▶ _WHAT IS BEING ASKED_
Two lines below mark the span: the one containing "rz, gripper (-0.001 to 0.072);" and the one containing "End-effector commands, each". Set down both, plus every line between, exactly as they stand, and nothing else.

▶ _LISTED ENTRIES_
··········
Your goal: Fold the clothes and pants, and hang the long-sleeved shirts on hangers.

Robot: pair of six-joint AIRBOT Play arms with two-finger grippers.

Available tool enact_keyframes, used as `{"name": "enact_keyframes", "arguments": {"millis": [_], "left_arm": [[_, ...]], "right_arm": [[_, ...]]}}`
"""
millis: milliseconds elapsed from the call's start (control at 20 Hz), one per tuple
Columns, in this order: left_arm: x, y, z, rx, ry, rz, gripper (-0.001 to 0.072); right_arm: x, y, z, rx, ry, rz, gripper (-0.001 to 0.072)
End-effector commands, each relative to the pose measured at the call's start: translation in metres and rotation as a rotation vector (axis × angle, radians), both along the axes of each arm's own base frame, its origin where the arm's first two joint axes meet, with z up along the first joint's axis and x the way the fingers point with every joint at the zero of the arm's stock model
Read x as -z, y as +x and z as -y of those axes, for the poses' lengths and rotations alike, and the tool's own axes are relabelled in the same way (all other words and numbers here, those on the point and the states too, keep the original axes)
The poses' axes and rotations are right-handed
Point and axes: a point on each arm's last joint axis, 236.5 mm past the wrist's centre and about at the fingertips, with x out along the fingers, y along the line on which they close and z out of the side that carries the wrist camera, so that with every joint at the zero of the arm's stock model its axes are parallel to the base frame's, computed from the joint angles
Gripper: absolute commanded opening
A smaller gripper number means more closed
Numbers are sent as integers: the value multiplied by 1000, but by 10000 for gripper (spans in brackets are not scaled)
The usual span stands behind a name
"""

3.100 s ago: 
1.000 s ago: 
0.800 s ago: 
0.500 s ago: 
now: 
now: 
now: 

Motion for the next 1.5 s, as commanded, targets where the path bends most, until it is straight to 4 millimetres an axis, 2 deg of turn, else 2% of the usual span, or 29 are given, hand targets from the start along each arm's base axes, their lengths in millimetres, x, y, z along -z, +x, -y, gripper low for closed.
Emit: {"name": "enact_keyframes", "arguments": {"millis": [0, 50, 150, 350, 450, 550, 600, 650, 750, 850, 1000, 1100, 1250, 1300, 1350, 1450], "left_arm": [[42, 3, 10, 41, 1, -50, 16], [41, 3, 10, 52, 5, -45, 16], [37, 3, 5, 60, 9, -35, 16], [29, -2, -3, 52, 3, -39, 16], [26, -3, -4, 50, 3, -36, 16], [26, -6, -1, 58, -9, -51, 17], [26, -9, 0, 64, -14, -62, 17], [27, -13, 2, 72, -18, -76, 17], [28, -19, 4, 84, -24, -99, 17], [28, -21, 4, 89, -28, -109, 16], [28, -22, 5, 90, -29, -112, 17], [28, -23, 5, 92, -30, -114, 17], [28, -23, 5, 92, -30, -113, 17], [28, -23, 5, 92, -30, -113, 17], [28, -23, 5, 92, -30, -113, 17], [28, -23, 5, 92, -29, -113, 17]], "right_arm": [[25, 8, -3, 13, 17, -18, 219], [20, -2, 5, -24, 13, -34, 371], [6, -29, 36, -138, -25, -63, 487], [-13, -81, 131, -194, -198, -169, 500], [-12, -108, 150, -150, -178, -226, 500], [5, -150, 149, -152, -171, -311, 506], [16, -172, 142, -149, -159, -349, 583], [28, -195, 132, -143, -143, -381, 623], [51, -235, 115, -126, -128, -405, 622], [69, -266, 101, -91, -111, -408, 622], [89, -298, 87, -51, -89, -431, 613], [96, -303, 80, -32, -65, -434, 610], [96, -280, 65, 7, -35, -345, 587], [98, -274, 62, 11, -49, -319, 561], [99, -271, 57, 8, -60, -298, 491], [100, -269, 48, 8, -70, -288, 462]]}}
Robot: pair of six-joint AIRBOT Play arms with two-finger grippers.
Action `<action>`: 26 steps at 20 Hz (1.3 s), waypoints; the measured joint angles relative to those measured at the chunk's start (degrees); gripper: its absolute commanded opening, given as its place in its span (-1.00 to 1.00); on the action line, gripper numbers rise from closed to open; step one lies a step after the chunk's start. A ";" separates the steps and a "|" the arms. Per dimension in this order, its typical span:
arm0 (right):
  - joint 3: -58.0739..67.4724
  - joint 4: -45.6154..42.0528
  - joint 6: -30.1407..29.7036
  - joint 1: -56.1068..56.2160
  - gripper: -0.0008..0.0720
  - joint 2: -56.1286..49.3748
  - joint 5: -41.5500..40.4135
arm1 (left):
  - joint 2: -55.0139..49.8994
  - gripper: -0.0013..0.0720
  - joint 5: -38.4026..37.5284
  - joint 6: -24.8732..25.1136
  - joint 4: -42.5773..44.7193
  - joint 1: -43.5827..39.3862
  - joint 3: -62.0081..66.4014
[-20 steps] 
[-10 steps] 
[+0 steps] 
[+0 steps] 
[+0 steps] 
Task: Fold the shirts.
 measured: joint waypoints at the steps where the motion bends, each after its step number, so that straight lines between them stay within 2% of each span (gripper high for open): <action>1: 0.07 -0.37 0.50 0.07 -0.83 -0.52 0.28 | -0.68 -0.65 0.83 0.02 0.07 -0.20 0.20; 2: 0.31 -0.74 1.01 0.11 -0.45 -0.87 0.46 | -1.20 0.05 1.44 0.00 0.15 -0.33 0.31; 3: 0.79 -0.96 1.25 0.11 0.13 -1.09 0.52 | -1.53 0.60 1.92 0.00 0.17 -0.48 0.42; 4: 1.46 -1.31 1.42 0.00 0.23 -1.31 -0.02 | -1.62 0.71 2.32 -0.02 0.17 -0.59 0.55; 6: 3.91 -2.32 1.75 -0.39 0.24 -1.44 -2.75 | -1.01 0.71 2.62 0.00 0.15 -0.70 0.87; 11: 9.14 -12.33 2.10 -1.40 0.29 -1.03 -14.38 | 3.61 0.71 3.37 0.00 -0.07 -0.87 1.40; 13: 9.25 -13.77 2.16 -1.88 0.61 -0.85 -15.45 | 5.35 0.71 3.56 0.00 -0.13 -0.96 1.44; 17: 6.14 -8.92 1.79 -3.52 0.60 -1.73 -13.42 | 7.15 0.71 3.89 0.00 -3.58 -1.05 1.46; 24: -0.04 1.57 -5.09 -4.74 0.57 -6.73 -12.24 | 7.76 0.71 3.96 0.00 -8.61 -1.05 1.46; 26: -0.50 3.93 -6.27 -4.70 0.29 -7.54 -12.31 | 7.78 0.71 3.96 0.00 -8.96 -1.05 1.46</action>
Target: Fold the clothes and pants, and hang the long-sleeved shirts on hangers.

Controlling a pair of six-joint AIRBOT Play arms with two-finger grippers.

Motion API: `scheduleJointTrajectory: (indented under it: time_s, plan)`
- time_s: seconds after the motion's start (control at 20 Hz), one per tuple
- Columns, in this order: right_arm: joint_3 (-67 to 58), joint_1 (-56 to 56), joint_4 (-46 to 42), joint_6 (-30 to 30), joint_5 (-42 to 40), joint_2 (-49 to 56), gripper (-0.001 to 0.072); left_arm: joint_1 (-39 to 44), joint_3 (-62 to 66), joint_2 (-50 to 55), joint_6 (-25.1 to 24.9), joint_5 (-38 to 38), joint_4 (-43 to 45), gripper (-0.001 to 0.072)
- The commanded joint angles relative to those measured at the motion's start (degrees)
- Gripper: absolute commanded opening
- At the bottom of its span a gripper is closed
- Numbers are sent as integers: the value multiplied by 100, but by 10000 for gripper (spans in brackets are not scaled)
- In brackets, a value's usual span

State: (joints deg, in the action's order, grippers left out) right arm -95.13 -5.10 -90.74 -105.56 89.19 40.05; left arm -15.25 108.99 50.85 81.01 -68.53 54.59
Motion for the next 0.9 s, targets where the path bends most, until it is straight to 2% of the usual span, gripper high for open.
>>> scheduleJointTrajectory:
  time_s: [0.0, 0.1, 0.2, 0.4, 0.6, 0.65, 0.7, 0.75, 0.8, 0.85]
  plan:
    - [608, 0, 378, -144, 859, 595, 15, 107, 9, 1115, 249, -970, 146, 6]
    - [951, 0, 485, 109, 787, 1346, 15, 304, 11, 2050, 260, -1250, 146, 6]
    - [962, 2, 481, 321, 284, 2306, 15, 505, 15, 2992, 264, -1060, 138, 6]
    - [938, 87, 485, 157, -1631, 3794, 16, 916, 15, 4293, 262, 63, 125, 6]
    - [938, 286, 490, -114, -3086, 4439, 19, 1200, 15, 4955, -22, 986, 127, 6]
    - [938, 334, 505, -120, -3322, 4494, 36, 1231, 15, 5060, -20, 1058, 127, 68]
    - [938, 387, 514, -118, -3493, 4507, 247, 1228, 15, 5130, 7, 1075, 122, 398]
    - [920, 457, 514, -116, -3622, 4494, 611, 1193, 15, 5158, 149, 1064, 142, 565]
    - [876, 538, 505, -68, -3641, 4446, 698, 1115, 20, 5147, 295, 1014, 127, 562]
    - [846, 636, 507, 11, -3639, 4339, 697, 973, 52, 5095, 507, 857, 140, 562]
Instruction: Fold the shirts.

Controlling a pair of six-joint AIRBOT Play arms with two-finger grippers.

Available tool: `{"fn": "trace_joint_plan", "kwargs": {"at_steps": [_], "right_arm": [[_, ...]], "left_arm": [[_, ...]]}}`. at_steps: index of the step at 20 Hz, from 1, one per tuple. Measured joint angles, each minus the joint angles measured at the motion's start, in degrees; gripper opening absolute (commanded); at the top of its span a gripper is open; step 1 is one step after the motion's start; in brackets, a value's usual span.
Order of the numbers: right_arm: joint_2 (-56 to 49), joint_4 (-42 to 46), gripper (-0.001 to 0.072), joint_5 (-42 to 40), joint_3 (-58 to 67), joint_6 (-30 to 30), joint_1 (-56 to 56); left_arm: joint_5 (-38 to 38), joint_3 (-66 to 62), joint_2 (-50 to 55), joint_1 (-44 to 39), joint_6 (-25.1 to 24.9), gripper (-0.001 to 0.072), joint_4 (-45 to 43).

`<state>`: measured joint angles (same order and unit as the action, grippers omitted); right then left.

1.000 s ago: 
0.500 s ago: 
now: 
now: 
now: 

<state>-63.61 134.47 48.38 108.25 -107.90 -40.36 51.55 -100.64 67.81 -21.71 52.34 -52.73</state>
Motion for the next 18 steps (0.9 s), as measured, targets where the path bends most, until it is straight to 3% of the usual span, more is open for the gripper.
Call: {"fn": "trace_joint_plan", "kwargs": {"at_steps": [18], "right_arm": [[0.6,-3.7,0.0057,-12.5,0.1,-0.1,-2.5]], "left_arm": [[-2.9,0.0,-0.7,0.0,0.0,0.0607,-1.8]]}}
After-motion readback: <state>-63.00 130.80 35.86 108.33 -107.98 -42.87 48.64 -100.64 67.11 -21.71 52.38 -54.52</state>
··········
▶ _ANSWER BELOW_
Columns, in this order: left_arm: x, y, z, rx, ry, rz, gripper (-0.001 to 0.072); right_arm: x, y, z, rx, ry, rz, gripper (-0.001 to 0.072)
End-effector commands, each relative to the pose measured at the call's start: translation in metres and rotation as a rotation vector (axis × angle, radians), both along the axes of each arm's own base frame, its origin where the arm's first two joint axes meet, with z up along the first joint's axis and x the way the fingers point with every joint at the zero of the arm's stock model

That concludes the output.